Will handed the book to Sam. Their fingers touched, and Will felt a chill. The good kind, not the creepy kind he got from so many men.
 

Sam led him to the fiction section and picked out a book,
The Sins of the Fathers.
“You’ll love it,” Sam said. “Maybe?”

Will smiled, “Maybe.”

They met for coffee a week later so Sam could rave about cummings. Will read his book cover to cover, then picked up the next in the series. “Pretty damned good,” he said. “I’ve never been much of a fiction guy, save for some old science fiction stuff back when I was young. But I liked it; thank you.”

Will hadn’t thought he’d like crime fiction. And he hadn’t thought he’d like a long-term relationship. He was happily wrong on both accounts.

The coffee turned to dinner, turned to six years later, turned to now — Will standing in the ICU, watching his love leave the world of the living.
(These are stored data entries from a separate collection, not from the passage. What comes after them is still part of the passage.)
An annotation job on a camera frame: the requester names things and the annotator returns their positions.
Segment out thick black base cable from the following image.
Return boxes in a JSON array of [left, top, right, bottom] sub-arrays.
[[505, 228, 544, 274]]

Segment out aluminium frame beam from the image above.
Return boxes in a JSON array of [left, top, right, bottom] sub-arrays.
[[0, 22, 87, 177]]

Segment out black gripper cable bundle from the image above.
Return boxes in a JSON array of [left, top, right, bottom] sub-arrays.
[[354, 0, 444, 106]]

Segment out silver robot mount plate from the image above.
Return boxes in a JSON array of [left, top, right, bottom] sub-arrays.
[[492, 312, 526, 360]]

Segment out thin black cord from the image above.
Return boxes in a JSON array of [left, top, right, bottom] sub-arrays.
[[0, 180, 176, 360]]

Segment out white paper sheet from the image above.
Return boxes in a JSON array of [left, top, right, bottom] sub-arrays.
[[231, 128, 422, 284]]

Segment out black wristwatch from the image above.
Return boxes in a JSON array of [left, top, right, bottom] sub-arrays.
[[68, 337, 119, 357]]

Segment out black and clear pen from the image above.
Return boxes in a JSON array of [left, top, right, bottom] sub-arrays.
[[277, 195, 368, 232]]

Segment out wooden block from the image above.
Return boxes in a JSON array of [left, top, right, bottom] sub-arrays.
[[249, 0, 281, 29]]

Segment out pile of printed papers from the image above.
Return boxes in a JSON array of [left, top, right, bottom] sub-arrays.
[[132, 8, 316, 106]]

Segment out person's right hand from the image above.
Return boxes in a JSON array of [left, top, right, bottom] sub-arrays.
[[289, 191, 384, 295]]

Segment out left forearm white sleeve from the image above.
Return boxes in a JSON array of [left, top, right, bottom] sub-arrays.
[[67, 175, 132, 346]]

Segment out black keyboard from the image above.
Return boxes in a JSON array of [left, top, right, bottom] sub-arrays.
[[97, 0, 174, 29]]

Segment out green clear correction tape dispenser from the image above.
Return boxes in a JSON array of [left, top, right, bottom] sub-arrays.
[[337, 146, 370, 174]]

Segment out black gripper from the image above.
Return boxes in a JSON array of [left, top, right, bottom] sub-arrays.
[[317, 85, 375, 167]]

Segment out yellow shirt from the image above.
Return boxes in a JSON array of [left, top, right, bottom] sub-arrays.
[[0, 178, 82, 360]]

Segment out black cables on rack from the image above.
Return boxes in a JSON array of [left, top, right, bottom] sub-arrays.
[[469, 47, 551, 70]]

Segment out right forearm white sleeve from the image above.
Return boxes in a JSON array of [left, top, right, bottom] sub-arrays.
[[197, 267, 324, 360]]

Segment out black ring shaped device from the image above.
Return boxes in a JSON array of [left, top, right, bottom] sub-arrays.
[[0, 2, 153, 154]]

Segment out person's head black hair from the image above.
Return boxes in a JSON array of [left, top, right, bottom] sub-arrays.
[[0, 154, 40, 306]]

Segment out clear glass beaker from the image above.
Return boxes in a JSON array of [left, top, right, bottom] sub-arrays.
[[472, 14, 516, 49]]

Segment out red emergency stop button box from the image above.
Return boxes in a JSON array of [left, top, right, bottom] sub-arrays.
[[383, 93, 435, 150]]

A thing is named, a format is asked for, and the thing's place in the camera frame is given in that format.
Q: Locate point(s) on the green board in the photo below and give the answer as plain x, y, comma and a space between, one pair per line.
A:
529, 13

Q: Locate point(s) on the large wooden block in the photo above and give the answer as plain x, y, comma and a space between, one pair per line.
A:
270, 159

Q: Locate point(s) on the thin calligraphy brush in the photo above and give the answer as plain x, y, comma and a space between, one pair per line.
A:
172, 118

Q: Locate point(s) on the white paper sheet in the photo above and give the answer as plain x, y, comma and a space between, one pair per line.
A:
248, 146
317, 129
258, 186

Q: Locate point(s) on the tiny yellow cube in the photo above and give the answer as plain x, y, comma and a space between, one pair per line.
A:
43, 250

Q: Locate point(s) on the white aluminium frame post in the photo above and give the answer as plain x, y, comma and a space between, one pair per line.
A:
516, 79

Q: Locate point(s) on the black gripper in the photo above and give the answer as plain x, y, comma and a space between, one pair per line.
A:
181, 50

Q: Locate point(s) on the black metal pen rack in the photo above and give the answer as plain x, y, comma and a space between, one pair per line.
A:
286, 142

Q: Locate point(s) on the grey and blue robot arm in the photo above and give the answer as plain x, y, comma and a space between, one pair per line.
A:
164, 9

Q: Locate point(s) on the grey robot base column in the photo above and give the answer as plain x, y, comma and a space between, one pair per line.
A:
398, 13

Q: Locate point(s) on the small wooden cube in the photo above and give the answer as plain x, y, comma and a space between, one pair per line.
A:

He touched Sam’s arm, hesitantly, afraid he might set off alarms, or cause Sam to die on the spot.

Sam’s eyes opened.

Will’s heart swelled.

The dream was wrong! Which means that . . .

No, don’t jinx this.

Sam’s eyes tried to surface through confusion, just like his tongue tried to get itself to talk. Maybe he finally realized that he was hooked to a ventilator; his eyes and tongue stopped trying at the same time.

“You’re in the hospital,” Will said softly, “But I’m here now. So is Trudy.”

Sam’s eyes filled with water. Will hoped he wasn’t feeling much pain.

“Don’t try to talk; you’re hooked up to a ventilator. I should probably get the doctor.”

Sam shook his head no, his eyes now tearing, and he spoke.

“Don’t, Will. I’m dying.”

Except he hadn’t spoken.

He was thinking. And Will was hearing it.

Will was certain he was imagining it, wanting to hear Sam speak to him, but no, Sam’s voice spoke again.

“I’m scared.”

Will turned to him, crying, “I’m scared, too.”

Will turned, and called out, “Nurse! Doctor!” Then Will hit the alarm beside the bed.

The monitor began to beep faster as alarms rang on the machines.

“What’s happening?” Will asked the staff rushing into the room.

“Sir, I’m gonna need you to wait outside,” a surgeon said. One of the nurses stepped in front of Will to push him away.

“Will? What’s happening?” Sam called out in his mind.

And then Will was outside the room, looking in through the window.

That was the last thing Sam would say, if Will had even really heard his thoughts.
 

“Will? What’s happening?”

He died afraid, as his lover was wrestled from him. Inside, Will died that night, too.

He thought he’d found a loophole.
 

He’d saved Sam from one fate only to deliver him to a worse one.

Will walked down the hall and found Trudy, but could not bear to tell her she missed Sam opening his eyes. Fate might be cruel, but Will was not.

* *

The Sanctuary

March 25

7:11 p.m.

The cold night air was as cruel as the goodbyes, freezing Will’s joints even beneath the thick pants and jacket he wore. Will walked to the car, a black Honda which John said was his to keep, along with a bag of supplies.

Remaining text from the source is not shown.